Compared to traditional fuel cars, EVs are still relatively new, with the industry landscape in constant flux. The prospects for success in the international EV market remain uncertain, though finding the right balance between challenges and opportunities for charging station deployment abroad remains nonetheless a critical task.
Electric cars and charging stations: A chicken and egg problem
As the number of electric cars increases, the availability of charging stations becomes a crucial factor. For the transition from traditional cars to EVs to take place, a significant number of charging stations is needed. The increasing adoption of electric cars leads to a rise in the demand for charging, making it more convenient and encouraging consumers to consider EVs.
The Alternative Fuel Infrastructure Directive (AFID) recommended that each public charging station serves 10 electric cars, a ratio of 10:1. However, most European countries do not meet this standard, and the situation is even more challenging in the US, where the ratio is 16 cars per charging station.
To expedite the transition to EVs, policies were introduced in Europe and the US as early as 2019 to facilitate the construction of charging stations. For example, the European Union plans to deploy one million public charging stations by 2025.

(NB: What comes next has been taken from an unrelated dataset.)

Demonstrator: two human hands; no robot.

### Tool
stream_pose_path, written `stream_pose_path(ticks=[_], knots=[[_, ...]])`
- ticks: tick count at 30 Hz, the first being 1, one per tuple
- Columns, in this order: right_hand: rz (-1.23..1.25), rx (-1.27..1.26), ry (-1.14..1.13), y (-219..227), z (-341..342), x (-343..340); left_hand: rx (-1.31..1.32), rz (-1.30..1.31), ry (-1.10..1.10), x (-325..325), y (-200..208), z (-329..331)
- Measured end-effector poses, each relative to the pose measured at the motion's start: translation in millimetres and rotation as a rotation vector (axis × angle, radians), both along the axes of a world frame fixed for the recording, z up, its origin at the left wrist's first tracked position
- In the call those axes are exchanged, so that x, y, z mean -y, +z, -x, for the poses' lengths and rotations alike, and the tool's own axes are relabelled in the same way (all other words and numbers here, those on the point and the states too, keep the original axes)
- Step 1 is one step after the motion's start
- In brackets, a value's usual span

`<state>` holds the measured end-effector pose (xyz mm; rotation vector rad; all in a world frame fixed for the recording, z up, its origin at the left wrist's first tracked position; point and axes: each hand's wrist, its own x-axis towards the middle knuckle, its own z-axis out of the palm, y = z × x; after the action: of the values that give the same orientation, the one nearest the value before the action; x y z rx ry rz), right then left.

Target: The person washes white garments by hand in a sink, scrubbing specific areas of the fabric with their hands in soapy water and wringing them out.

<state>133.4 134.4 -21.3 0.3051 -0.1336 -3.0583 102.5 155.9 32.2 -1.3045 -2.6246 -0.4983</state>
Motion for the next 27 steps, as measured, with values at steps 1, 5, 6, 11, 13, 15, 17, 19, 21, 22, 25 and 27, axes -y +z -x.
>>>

However, the European and American markets have stringent requirements for charging stations, and the certification process is typically lengthy. Moreover, the policies introduced early on were primarily quantity-oriented. Therefore, the construction and operation of charging stations did not receive significant response until 2022, when economic subsidies for charging stations were finally implemented.
For instance, in Germany, high-power charging stations exceeding 100 kilowatts can receive a subsidy of up to EUR 30,000 (USD 33,000). Subsidies for public AC charging stations can go up to EUR 2,500 (USD 2,750), and up to EUR 900 (USD 1,000) for private charging stations. In the US, the core policy involves a USD 7.5 billion federal subsidy for public charging station construction and corresponding tax credits for charging stations under the Infrastructure Investment and Jobs Act (IIJA).
Influenced by subsidy policies, major domestic charging station companies have expedited their pursuit of international standard certifications to seize the initiative. Wang Yang, founder and CEO of Newlink Naas, said that “many overseas charging station companies focused on obtaining safety certifications such as the CE marking in Europe, UL certification in the US, and charging standards CSS1 and CSS2 last year. After the preparations done last year, we witnessed a surge in the international expansion of China’s charging stations this year.”
Channel distributions the core to surge
In the entire charging station industry chain, most of the enterprises venturing abroad are currently involved in the upstream and midstream manufacturing sectors, with a small portion also having a presence in the downstream operating sector.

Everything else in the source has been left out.